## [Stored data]
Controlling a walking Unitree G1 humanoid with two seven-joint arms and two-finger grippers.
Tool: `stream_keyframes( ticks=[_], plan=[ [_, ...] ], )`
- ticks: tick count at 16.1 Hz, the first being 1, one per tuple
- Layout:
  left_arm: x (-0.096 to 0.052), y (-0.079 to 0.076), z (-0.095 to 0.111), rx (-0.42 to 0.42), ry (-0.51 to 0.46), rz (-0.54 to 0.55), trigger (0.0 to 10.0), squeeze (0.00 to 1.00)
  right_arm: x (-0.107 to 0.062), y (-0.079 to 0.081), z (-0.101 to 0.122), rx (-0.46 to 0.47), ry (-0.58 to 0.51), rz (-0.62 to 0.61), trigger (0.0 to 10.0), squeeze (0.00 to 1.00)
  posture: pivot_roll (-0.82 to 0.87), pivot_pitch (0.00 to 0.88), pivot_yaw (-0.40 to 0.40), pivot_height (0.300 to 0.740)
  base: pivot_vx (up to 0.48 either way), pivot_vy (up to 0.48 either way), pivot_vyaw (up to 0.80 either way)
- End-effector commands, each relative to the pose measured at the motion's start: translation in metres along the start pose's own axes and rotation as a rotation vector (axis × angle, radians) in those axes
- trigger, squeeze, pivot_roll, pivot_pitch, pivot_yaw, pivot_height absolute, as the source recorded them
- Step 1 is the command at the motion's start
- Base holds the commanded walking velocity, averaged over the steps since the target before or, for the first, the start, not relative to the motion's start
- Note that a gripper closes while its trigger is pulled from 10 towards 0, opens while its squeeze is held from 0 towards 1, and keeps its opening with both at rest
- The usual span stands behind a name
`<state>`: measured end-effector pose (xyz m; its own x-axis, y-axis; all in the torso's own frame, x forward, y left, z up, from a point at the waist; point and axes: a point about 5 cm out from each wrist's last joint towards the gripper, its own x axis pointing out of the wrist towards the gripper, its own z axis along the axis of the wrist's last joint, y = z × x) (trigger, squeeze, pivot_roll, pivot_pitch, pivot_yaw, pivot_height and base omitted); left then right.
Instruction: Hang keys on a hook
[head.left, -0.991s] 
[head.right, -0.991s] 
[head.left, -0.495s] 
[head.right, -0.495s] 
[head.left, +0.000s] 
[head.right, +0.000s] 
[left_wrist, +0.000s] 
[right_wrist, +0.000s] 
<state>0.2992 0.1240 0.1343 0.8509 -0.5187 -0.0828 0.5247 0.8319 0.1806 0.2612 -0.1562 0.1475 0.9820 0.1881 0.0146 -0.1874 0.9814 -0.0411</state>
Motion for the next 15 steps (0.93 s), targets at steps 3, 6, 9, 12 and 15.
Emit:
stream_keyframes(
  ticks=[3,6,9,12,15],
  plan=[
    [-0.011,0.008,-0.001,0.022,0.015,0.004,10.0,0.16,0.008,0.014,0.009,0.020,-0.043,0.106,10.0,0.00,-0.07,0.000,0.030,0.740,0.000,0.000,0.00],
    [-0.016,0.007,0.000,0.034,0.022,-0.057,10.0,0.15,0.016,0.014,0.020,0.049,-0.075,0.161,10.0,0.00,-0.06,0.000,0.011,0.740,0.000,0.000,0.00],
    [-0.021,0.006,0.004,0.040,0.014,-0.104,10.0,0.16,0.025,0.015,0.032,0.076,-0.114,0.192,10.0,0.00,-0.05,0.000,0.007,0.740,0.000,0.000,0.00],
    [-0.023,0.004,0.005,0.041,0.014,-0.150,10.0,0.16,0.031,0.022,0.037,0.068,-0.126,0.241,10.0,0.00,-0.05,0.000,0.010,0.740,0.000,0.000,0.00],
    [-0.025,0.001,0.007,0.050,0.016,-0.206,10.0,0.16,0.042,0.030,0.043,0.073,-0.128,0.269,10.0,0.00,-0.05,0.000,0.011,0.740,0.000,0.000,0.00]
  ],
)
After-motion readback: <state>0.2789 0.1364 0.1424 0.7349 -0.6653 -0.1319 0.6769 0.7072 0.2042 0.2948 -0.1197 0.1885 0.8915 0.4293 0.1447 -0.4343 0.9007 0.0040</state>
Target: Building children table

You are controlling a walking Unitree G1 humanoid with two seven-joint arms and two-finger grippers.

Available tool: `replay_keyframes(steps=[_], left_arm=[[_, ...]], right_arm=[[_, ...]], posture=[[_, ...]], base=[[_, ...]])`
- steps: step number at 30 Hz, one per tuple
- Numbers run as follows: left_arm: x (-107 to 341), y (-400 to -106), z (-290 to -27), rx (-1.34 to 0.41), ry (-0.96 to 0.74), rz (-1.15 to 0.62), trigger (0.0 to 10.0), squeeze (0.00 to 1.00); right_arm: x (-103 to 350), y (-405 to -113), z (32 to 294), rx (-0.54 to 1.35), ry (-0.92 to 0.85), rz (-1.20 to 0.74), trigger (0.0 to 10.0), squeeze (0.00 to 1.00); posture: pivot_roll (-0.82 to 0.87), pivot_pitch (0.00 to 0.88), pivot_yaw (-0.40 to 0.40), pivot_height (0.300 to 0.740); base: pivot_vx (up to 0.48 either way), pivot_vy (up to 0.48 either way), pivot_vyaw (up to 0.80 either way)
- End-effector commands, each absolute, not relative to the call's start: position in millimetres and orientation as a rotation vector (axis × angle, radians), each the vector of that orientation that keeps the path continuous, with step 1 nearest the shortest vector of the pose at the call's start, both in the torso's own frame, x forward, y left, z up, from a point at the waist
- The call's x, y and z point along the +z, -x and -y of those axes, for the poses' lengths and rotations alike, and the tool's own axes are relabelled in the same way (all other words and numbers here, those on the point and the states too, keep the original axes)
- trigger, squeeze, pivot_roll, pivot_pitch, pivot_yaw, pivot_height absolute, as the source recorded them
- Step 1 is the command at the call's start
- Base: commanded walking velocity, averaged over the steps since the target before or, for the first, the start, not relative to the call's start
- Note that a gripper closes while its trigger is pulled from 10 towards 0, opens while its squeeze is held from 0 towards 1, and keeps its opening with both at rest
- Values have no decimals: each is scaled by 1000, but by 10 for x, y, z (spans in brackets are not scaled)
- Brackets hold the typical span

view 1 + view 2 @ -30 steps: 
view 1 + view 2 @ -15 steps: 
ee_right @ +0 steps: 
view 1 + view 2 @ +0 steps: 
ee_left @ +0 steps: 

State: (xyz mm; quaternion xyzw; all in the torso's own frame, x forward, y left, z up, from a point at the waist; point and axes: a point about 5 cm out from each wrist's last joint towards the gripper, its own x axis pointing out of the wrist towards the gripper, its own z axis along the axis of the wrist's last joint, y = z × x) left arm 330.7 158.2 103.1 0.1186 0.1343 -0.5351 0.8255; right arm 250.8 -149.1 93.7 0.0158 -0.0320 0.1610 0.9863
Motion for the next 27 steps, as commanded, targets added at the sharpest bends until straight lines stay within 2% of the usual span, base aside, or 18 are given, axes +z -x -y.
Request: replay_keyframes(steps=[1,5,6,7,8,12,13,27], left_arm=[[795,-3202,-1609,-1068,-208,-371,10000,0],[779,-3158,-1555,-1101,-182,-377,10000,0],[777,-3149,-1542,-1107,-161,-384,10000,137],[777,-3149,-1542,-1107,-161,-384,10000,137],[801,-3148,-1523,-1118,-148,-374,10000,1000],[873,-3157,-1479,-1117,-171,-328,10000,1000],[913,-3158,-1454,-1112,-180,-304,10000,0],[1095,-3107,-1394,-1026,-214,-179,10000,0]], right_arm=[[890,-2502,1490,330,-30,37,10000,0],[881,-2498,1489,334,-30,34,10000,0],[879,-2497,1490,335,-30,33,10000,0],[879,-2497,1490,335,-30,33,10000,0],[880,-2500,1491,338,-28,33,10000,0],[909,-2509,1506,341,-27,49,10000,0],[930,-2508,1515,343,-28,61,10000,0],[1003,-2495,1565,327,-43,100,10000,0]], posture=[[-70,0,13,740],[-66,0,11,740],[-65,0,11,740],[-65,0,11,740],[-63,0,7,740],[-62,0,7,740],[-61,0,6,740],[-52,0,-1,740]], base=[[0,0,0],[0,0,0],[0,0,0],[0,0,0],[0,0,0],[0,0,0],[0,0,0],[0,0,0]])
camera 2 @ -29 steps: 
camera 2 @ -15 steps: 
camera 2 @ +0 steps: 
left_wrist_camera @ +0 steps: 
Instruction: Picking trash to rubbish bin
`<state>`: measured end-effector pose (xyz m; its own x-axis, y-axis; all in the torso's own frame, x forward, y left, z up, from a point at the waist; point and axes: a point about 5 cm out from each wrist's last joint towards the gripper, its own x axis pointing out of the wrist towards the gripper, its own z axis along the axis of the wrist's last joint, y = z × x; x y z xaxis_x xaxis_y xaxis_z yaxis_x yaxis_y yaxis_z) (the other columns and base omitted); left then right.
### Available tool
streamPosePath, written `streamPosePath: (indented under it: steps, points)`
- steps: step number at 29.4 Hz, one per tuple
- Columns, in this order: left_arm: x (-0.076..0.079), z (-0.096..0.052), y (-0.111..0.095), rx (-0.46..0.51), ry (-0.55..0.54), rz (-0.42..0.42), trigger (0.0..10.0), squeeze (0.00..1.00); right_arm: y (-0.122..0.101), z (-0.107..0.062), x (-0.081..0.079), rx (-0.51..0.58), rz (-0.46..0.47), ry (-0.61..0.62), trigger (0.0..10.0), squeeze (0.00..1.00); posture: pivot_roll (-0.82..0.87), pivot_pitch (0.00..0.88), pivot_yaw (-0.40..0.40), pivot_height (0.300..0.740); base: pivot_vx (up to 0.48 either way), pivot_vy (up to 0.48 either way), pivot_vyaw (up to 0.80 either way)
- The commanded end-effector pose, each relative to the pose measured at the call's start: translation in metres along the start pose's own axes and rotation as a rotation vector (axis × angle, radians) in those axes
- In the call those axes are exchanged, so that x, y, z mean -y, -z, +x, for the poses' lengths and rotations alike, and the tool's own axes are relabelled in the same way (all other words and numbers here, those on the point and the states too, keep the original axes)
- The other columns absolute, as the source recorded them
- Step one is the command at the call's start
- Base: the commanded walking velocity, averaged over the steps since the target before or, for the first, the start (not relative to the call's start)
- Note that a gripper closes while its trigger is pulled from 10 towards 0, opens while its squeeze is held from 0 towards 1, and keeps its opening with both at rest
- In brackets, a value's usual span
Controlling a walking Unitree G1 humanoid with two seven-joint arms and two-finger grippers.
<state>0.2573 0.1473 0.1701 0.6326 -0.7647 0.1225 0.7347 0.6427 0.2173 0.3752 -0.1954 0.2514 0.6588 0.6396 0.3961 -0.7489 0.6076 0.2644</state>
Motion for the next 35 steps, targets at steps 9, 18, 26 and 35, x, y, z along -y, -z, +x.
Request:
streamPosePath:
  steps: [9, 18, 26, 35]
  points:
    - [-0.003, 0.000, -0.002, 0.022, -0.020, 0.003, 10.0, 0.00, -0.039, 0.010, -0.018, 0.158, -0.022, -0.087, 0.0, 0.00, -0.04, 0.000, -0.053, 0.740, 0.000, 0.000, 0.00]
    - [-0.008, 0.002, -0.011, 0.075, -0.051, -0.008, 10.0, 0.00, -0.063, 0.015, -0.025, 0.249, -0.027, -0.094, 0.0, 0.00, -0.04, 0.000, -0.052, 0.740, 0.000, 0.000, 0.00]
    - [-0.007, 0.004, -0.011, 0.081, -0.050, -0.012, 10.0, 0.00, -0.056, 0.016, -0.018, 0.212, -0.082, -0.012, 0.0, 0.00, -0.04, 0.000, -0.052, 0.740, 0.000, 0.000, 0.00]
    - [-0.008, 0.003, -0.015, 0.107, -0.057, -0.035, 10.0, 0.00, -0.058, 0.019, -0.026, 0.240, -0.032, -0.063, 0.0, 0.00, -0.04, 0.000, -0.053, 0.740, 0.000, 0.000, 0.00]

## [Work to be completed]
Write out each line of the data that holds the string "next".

## [Output for this exercise]
Motion for the next 15 steps (0.93 s), targets at steps 3, 6, 9, 12 and 15.
Motion for the next 27 steps, as commanded, targets added at the sharpest bends until straight lines stay within 2% of the usual span, base aside, or 18 are given, axes +z -x -y.
Motion for the next 35 steps, targets at steps 9, 18, 26 and 35, x, y, z along -y, -z, +x.

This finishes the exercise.